St Michael's Fulwell is a Grade II listed Church of England church on Wilcox Road in Fulwell, a neighbourhood of Teddington in the London Borough of Richmond upon Thames. Founded in 1913, it closed from 2000 to 2014 and re-opened with a new congregation in early 2015.

==History==
The Parish Church of St Michael & St George Fulwell opened in 1913 having been built to a design by architect J S Adkins. Adkins worked collaboratively on a number of church buildings, but St Michael's is unique in being solely his work. In style it combines Gothic Revival, Perpendicular, and Arts and Crafts influences.

In the 1980s the rear section of the nave was separated off to create a balcony, upstairs meeting room, downstairs kitchen, entrance narthex, and storage areas.

In March 1990 the parish was united with St Peter & St Paul Teddington as one benefice.

In November 2000 St Michael's was closed. Most interior fittings, decorations and utilities were removed, the vicarage sold off, and the building lay disused and deteriorating for 15 years, with its future uncertain.

==Reopening==
The re-opening of St Michael's in 2015 was led by a team from St Peter's Fulham, joined by others locally from Teddington, Twickenham and Hampton. The Bishop of Kensington, the Rt Revd Paul Williams invited the Revd Ed Kendall to re-establish a congregation, and oversaw the support of local churches. Support for the plant also came from the Co-Mission network.

The church launched its Sunday morning services in January 2015, with a vision to "rebuild a gospel-centred community for Fulwell, Teddington and beyond". Soon after, the evening service was added. The church refurbished the side-chapel and some side-rooms where almost all the services and activities initially took place. In 2016 these was deemed too small for the growing morning congregation and so a temporary indoor marquee was put up in the main part of the church during winter months in order to provide a meeting space which retained some heat.

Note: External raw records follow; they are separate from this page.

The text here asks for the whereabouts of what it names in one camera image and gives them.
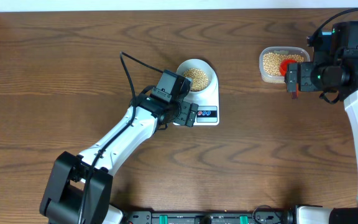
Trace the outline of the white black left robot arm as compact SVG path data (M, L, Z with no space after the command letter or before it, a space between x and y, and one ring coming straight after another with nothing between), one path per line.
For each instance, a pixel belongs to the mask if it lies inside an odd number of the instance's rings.
M65 151L57 157L40 214L50 223L120 223L123 212L109 202L119 168L138 146L169 123L192 127L198 108L183 95L140 93L120 122L97 143L77 156Z

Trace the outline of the orange measuring scoop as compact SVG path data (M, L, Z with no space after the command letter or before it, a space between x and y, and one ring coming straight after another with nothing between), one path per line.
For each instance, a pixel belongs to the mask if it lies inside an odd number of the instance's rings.
M287 70L288 70L288 65L289 64L292 64L292 63L296 63L296 60L293 60L293 59L285 59L281 62L280 66L279 66L279 71L280 71L280 74L283 76L283 77L286 77L286 74L287 74ZM298 98L298 91L294 92L291 94L291 98L293 100L297 99Z

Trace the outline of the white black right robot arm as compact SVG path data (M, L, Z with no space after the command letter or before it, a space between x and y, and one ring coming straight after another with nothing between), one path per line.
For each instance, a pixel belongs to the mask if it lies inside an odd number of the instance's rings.
M348 115L358 171L358 21L339 22L332 31L319 31L308 39L313 48L310 62L290 63L284 81L287 91L320 92L320 98L333 105L344 103ZM285 212L282 223L358 223L358 187L355 208L323 208L296 205Z

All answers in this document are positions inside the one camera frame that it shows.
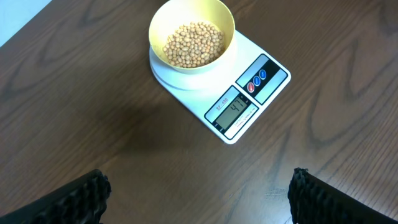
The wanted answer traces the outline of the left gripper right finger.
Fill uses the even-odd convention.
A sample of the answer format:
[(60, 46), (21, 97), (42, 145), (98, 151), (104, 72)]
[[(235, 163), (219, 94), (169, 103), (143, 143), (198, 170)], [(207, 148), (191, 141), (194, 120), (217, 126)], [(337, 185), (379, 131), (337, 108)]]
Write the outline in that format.
[(293, 223), (397, 224), (299, 167), (294, 169), (287, 198)]

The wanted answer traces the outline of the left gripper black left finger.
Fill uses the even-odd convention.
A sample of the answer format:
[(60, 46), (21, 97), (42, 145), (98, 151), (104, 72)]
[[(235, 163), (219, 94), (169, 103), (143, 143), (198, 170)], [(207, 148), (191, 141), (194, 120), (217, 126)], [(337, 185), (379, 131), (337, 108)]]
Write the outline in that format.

In 2017 the "Regenerate" project was launched, with the aim of refurbishing the rest of the building. Four years of fund raising and design work followed.

In 2019 the Parish of St Michael & St George Fulwell was reinstated, being separated off once again from St Peter & St Paul Teddington. Further parts of the Parish of St Peter & St Paul were later added when that church became an "extra-parochial place".

The main contracted building works for "Regenerate" took place from August 2021 until July 2022, during which time the congregation met temporarily at St Peter & St Paul Teddington. A Service of Thanksgiving for the completion of the work was held on Thursday 13 October 2022, at which the Rt Revd Dr Ric Thorpe, Bishop of Islington led prayers of rededication of the church.

==Services==
The church meets on Sundays at 10:30 am for a family service, and at 5.15 pm for an informal evening service.